Possible links to publicly available datasets include:

Training scripts

The training script for CLIP is on the way (PR).

Desired project outcome

An example notebook/script for CLIP domain adaptation.
A zero-shot satellite image captioning/classification demo app.
A zero-shot text-to-image search app: finding relevant areas given bird-view images and text query.


The following links can be useful to better understand the project and

what has previously been done.


Sounds very interesting! May I join the project?



Great idea and very much feasible IMO (cc @valhalla ). Noting it down :slight_smile: Also great that you’ve already found fitting datasets

Hello. I’m interested to join this project.

1 Like

Hi, I am interested in this project.
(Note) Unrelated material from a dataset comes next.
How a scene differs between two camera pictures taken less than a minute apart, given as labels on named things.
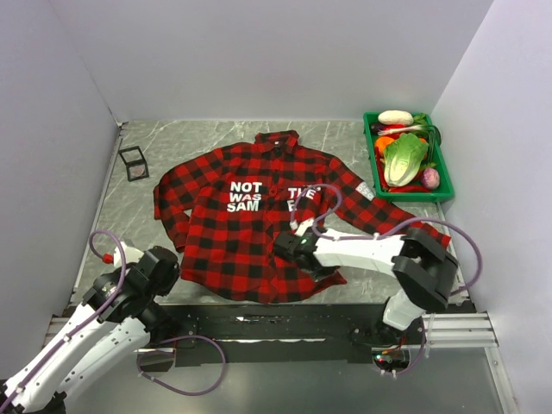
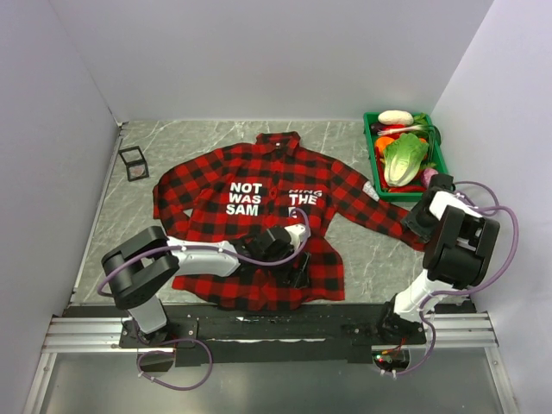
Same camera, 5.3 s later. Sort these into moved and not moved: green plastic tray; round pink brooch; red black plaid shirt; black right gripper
Moved: black right gripper
Not moved: green plastic tray; round pink brooch; red black plaid shirt
Unable to get access to the sheet to add my name though.

1 Like

Awesome idea!

Added you the team @goutham794 and @devv :slight_smile:

Hey, will love to contribute :artificial_satellite:

1 Like

This is very interesting. Pls add me to the project

Hi, I am interested in joining the team for this project.
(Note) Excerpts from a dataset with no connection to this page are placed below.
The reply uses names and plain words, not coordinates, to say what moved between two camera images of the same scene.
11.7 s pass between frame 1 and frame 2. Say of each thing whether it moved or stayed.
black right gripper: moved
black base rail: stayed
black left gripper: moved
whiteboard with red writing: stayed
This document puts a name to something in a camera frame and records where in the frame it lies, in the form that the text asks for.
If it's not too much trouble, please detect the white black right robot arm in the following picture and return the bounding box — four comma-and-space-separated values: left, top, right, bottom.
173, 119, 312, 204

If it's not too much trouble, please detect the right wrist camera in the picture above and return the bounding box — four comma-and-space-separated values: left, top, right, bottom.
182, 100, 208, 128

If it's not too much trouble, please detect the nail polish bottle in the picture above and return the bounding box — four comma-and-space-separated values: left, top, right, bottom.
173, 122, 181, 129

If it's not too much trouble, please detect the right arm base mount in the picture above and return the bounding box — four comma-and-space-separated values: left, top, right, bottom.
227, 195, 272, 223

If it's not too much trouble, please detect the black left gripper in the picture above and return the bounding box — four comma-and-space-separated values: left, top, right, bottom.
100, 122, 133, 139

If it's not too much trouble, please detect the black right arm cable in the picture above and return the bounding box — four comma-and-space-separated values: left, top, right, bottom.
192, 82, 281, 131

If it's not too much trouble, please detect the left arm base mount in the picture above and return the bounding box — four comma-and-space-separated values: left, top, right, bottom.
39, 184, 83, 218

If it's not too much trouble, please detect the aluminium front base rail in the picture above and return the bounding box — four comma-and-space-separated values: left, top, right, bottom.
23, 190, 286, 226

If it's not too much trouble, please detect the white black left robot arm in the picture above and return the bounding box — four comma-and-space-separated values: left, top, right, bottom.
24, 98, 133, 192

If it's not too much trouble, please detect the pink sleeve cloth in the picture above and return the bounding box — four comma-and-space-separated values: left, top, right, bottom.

  • I am working as a Computer Vision Research Consultant solving real-world problems. I have expertise in Computer Vision.
  • I have experience with Python, PyTorch, and version control systems.
  • I also have experience on working on Kaggle competitions with other team members.
  • I have good writing and communication skills, and contribute significantly towards creating the demo and/or any write-up that we might decide to publish.

This project piques my interest as I am interested in new developments in any field involving Vision.

Would love to be a part of this project.

@valhalla and @patrickvonplaten what do you think about adding me?

Hope you don’t mind me at-mentioning you folks. The deadline is quite near! 🥲

1 Like

Hey everyone! Looks like we have some nice team forming here!

Here is a couple of suggestions for first steps to take:
Communication: dedicated discord server looks like a nice option for me. (Let me know if you have better option in mind)
Data: we can prepare the dataset and upload it to the hub. I can start on it tomorrow. Guess it would be better to contact the authors of the dataset before?
Model: we can plan a paper discussion meeting to talk about CLIP with focus on training/fine-tuning hyperparameters. Plus we can make a list of other relevant papers and distribute those between volunteers to prepare review. Here is a good place to start with it RSICD Dataset | Papers With Code.

If wee can make zero-shot image classification for detecting illegal deforestation, mining etc. it would be nice outcome for this project.

Please share your thoughts on this

1 Like

added you @ghosh-r !

1 Like

Zero-Shot Image Classification:

A week is really a very short time for multiple project goals. But, yes, I am willing to discuss more.

Uploading the data

Surprisingly, the authors of the paper do not mention a License for the dataset. But they do not explicitly forbid the use of the dataset for any purposes.

In the Dataset README, it is mentioned that-

RSICD is used for remote sensing image captioning task. The detailed information about this dataset can be found in our paper “Exploring Models and Data for Remote Sensing Image Caption Generation”.
If you use our dataset, please cite our paper above.

So, they are expecting a citation, which is perfect.

So, I think it would be safe to add their dataset without their explicit permission if we cite them properly.


A dedicated Discord sounds perfect. In such projects, it is very important to have screen-sharing and voice calling capabilities. Discord has all that.


Yes absolutely. We should read the paper first and then host a session to talk about it, and clear doubts. We can look at other examples.

Additional Comments:

We need to have a very good understanding of the structure of the dataset so that we can get started with it. It is very important to create a baseline first and then improve upon it.

Here is a invite link to discord server Flax-HuggingFace-Community-Week channel clip-rsicd. Come join and we can start discussing organizational stuff :hugs:



Any updates on this project, how is it going?

Over and out

Sounds interesting. Can I join your team~

Hi. Thanks for you interest. Guess I should’ve posted some summary while ago, so here it is.
This project was a part Flax/JAX community event and in some sense completed. We had obtained some nice results and made it into the top 3 projects for the event. All the details and relevant code can be found in our repo. You can also check-out blogpost by our team on HuggingFace blog and nice app @sujitpal made to demonstrate some capabilities of the model.
We also identified couple of potential directions for further research. You can read through those on our github. You are welcomed to work on any of those tasks if you’d like.